Latency
The time delay between an event occurring (tag moving, entering zone) and the system detecting and responding to that event. Critical for time-sensitive applications like collision avoidance, automated control, and safety alerts. Affected by factors including positioning calculation time, network transmission delays, and processing overhead. Edge computing reduces latency for critical applications.
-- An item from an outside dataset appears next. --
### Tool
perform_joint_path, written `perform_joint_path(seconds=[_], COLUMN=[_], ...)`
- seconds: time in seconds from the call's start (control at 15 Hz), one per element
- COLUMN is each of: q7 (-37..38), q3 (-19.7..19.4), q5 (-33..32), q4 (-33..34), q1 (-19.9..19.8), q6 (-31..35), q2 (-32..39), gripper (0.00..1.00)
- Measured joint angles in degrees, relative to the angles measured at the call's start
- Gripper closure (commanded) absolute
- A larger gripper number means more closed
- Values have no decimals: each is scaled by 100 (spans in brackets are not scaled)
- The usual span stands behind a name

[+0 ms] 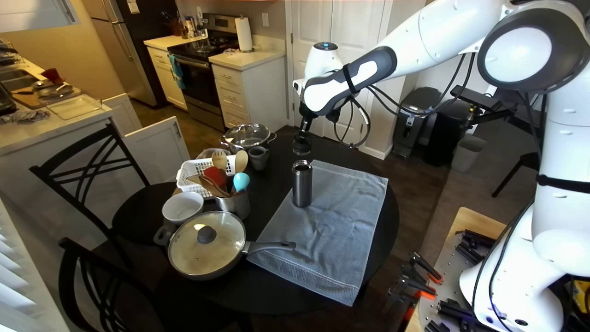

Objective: Pick the lid up and place it on top of the bottle

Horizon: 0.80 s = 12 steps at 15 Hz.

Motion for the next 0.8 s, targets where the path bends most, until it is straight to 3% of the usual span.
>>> perform_joint_path(seconds=[0.8], q7=[134], q3=[198], q5=[-218], q4=[-118], q1=[18], q6=[-8], q2=[305], gripper=[94])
Time delay between real-world event and system response, critical performance parameter for industrial RTLS applications. RTLS latency components include: (1) Tag transmission delay - time from physical movement to tag transmitting position signal (determined by update rate: 1 Hz = 1 second worst-case delay, 10 Hz = 100ms). (2) Propagation delay - signal travel time from tag to anchor (negligible, ~1-10 microseconds for 100m distance). (3) Processing delay - time for position calculation (typically 10-100ms depending on algorithm complexity and computational resources). (4) Network delay - time transmitting data from field devices to processing servers and application layer (1-50ms local network, 100-500ms cloud). (5) Application response delay - time for business logic execution and action triggering (10-500ms depending on complexity). Total system latency ranges: 100-500ms for local high-performance systems (edge processing, 10 Hz update rate), 0.5-2 seconds typical industrial systems (1 Hz updates, centralized processing), 1-5 seconds for lower-performance systems (0.1-1 Hz updates, complex processing, cloud communications). Latency requirements vary dramatically by application: collision avoidance requires under 200ms (for 2 m/s vehicles to stop within 40 cm), geofence monitoring tolerates 1-3 seconds (person walking 1.5 m/s travels 1.5-4.5m during alert delay), process tracking accepts 5-10 seconds (confirming completion or dwell times), analytics accepts minutes (trending and reporting non-time-critical). Reducing latency requires: higher tag update rates (increasing power consumption and system capacity requirements), edge processing (performing calculations locally vs. centralized servers), optimized algorithms (faster computation at possible accuracy cost), and local networks (avoiding WAN/cloud round-trips).